When the male partner was a non-smoker, however, the miscarriage rate was 2.38%, compared with 2.92% when the male partner smoked.
When the prospective father quit smoking before or just after conception, the miscarriage rate was 2.79%, compared with 3.35% when the father did not quit.
“The importance of tobacco control, specifically pertaining to paternal smoking, should be emphasised, and husbands should quit smoking when planning a pregnancy,” write the study’s authors, many of whom work for China’s National Research Institute for Family Planning in Beijing.
While the authors identified an association between male partner smoking and miscarriage, the study doesn’t prove that one caused the other. It also did not examine the mechanisms by which paternal smoking might influence pregnancy loss.

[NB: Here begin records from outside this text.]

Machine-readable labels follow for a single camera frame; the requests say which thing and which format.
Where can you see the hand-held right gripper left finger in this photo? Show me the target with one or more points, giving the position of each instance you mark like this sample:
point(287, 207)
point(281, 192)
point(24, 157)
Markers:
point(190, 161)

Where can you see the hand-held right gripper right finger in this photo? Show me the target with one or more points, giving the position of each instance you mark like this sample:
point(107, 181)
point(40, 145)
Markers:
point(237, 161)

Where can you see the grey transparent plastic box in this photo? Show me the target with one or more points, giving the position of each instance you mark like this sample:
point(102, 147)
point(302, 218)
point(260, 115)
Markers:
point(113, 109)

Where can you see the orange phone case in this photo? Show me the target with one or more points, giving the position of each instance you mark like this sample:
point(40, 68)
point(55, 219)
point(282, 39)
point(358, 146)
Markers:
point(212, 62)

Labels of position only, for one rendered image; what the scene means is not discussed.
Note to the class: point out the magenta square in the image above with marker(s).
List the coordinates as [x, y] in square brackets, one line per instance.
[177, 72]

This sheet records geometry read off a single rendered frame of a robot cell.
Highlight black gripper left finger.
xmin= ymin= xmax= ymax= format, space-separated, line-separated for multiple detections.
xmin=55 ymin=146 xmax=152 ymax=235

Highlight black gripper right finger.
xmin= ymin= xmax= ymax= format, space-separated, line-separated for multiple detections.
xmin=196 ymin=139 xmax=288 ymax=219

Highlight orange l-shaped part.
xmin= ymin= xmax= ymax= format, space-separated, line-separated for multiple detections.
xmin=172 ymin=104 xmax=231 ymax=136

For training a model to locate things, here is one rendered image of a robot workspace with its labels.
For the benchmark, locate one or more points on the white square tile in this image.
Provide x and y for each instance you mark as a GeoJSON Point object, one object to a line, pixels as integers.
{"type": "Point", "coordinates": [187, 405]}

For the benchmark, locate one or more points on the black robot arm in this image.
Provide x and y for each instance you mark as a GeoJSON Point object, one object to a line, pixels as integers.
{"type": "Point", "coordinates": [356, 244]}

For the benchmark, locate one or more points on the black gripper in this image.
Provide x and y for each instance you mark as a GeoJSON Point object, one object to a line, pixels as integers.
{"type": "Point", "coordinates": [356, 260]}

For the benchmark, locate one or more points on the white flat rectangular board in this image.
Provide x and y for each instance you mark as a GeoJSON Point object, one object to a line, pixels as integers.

There are at least two possible ways that a husband smoking might influence a miscarriage, Holloway said. A husband smoking might expose his wife to chemicals through second-hand and third-hand smoke – that is, smoke deposits on clothes, furniture, carpets, etc. Alternatively, smoking might impact the quality of the father’s sperm, leading to genetic mutations that could in turn lead to pregnancy loss.
“Although they have addressed the impact of paternal smoking, you still can’t determine how dad’s smoking behaviour impacts miscarriage risk,” Holloway said.
The inability to demonstrate causality is one of the study’s main limitations, said Dr Zev Williams, Chief of the division of reproductive endocrinology and infertility at Columbia University Medical Center in New York City. He also noted that the study was limited by its dependence on patient recollection and didn’t measure actual levels of many of the toxins produced by smoking.
Williams, who was not involved in the study, described pregnancy as “a precious but precarious thing.”
It is “very important to try to optimise all the factors that can help achieve a healthy pregnancy,” he noted. “While a lot of focus has been on the mother’s health, this study highlights the importance of her environment and the partner’s contribution to the health of the pregnancy.”